Jade sees that this has gone beyond basic stubbornness into the realm of the untamable and so turns to the doctor and says, “What is it for? The rectal exam?” and the doctor says, “We need to see what color the blood is, if it’s pink or red or black. If it’s black, it’s very bad,” and I say, “It’s red. Bright. Red,” and the doctor says, “We need to do a test to see what color the blood is. The rectal exam gives us the closest—” and I say, “It’s bright red. It’s not black. You cut your finger. Blood comes out. It looks like that,” and the doctor, ignoring me, says, “It’s really just a quick procedure,” and I say, “Are you listening to me?” and the doctor says, “It’s very brief, just a quick culture and—” I say, “I’m going to be sick, hand me—” gag— “something. Quick,” and the doctor grabs a kidney shaped bedpan and hands it to Jade who hands it to me. I lift it up to my mouth and puke up a sizable chunk of red blood, stand up, walk over to the doctor, hold it under his face and say, “Is that a good specimen?”

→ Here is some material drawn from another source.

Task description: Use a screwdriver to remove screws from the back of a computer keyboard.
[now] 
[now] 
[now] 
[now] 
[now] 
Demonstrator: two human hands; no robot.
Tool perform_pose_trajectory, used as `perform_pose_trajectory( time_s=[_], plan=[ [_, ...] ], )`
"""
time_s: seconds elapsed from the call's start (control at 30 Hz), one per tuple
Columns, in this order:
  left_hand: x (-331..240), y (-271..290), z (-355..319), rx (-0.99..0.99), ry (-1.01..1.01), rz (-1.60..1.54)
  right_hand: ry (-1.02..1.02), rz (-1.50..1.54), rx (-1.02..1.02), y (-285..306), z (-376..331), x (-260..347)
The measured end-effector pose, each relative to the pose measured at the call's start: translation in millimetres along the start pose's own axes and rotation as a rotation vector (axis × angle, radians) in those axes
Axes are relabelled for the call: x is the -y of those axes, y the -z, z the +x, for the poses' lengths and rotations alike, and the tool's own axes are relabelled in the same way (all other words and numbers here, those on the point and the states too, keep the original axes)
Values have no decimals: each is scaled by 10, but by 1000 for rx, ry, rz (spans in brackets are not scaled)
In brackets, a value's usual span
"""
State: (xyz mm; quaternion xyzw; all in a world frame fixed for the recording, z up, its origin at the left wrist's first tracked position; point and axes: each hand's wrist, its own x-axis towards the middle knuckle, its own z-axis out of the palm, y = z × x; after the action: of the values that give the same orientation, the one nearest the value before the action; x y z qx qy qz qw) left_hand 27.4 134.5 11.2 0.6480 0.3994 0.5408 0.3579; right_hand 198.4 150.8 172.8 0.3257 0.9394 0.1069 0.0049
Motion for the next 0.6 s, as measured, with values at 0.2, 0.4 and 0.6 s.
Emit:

The doctor looks at me and says, “That’s red blood. You probably just tore your stomach from vomiting too hard. I doubt it’s ulcers but we’ll give you some medicine anyway. I’d like to keep you overnight just to make sure. Is that OK?” and I say, “No,” and Jade says, “John . . . ” and, this just being stubbornness now and not actual decisiveness, I say, “Fine.”